TASK ITEM
From the listing below, select every line where the word "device" appears.

[Opening STUDY MATERIAL section]

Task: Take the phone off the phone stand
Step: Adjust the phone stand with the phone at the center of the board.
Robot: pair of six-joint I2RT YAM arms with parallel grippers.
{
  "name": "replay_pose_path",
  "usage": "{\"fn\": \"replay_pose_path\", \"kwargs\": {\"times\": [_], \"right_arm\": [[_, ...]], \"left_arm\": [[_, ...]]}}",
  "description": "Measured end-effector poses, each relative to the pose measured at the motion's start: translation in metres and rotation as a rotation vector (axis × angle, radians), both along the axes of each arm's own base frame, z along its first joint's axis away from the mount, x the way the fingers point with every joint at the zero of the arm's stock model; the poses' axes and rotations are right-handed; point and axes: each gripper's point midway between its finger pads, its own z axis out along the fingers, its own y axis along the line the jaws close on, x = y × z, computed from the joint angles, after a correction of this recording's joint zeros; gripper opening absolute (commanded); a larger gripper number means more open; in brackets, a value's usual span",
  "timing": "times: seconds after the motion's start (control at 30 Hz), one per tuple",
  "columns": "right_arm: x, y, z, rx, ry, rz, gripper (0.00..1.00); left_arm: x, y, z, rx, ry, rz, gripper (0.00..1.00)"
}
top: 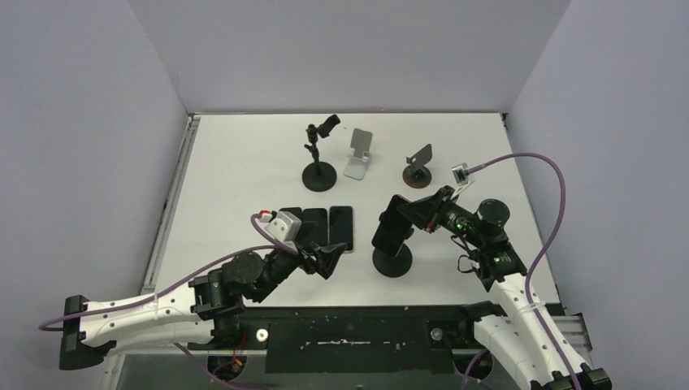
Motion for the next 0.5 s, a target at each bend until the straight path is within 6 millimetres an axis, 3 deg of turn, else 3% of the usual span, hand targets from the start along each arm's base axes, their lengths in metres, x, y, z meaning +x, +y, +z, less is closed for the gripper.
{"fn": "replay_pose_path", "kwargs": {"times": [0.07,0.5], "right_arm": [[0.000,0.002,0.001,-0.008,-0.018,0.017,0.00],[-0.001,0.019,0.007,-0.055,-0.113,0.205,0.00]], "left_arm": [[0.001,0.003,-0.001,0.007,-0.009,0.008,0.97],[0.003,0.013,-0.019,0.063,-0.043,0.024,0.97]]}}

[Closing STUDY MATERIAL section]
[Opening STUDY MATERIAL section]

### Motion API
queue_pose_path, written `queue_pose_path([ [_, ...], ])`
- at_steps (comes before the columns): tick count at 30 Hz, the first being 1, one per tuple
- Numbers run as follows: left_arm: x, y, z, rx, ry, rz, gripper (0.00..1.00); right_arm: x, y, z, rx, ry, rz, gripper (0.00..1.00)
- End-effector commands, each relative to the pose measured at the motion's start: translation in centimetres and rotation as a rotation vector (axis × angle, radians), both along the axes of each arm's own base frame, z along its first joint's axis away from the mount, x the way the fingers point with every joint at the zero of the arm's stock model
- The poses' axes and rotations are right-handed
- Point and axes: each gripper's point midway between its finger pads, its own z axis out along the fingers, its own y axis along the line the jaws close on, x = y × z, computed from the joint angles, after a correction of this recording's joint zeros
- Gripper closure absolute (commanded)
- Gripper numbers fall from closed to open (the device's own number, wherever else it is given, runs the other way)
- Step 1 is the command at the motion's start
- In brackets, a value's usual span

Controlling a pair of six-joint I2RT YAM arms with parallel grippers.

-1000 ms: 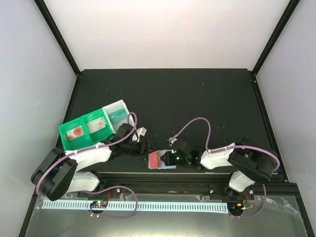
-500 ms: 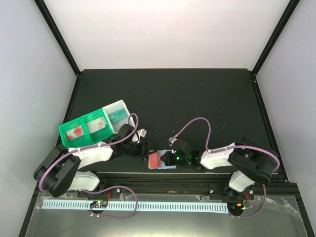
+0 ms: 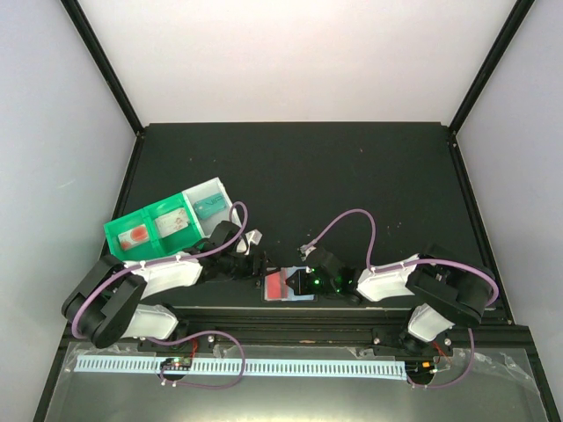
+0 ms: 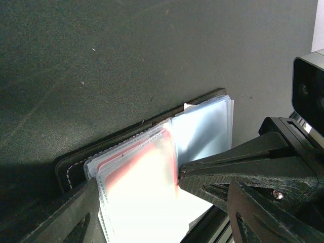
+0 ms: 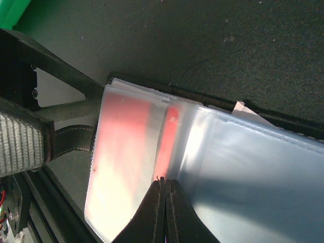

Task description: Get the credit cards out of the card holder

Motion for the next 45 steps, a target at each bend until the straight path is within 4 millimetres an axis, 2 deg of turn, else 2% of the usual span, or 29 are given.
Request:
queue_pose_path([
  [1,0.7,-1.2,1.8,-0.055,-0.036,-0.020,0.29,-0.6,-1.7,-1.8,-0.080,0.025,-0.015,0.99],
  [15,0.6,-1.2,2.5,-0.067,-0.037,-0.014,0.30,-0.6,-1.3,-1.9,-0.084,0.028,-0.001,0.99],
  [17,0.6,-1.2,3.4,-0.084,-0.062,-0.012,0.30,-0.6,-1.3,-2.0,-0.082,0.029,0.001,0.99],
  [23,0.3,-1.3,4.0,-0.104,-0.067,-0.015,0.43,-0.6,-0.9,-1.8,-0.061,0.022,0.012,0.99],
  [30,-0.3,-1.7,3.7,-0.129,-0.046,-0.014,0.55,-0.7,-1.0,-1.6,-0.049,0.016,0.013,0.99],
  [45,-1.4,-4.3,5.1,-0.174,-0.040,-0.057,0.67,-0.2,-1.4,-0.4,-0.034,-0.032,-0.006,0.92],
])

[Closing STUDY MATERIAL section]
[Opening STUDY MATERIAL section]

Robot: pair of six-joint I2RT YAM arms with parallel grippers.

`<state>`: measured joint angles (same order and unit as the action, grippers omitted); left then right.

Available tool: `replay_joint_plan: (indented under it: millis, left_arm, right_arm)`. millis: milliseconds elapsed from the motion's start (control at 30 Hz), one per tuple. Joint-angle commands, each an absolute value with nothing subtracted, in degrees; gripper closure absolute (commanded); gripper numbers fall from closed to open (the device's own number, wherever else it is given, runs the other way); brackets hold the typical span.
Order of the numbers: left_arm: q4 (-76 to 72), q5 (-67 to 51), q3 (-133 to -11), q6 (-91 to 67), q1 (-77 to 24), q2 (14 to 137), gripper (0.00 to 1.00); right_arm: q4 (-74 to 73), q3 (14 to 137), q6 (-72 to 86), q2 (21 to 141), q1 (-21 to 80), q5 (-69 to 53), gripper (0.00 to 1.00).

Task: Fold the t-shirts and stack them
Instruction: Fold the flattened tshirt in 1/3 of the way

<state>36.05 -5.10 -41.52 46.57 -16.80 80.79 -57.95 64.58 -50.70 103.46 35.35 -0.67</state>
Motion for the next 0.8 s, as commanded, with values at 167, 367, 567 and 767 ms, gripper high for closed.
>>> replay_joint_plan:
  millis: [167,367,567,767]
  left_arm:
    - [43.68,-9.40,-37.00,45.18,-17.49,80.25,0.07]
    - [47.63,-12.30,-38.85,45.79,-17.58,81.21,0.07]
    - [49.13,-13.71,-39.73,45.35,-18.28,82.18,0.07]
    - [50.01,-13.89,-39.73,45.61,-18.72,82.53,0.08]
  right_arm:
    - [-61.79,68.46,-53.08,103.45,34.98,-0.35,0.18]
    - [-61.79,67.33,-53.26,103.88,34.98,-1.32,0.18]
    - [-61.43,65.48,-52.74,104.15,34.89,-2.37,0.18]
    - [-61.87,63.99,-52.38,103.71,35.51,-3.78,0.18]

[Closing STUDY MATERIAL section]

REPLY TO THE TASK
- Gripper numbers fall from closed to open (the device's own number, wherever else it is given, runs the other way)
Available tool: `replay_joint_plan: (indented under it: millis, left_arm, right_arm)`. millis: milliseconds elapsed from the motion's start (control at 30 Hz), one per tuple. Joint-angle commands, each an absolute value with nothing subtracted, in degrees; gripper closure absolute (commanded); gripper numbers fall from closed to open (the device's own number, wherever else it is given, runs the other way); brackets hold the typical span.

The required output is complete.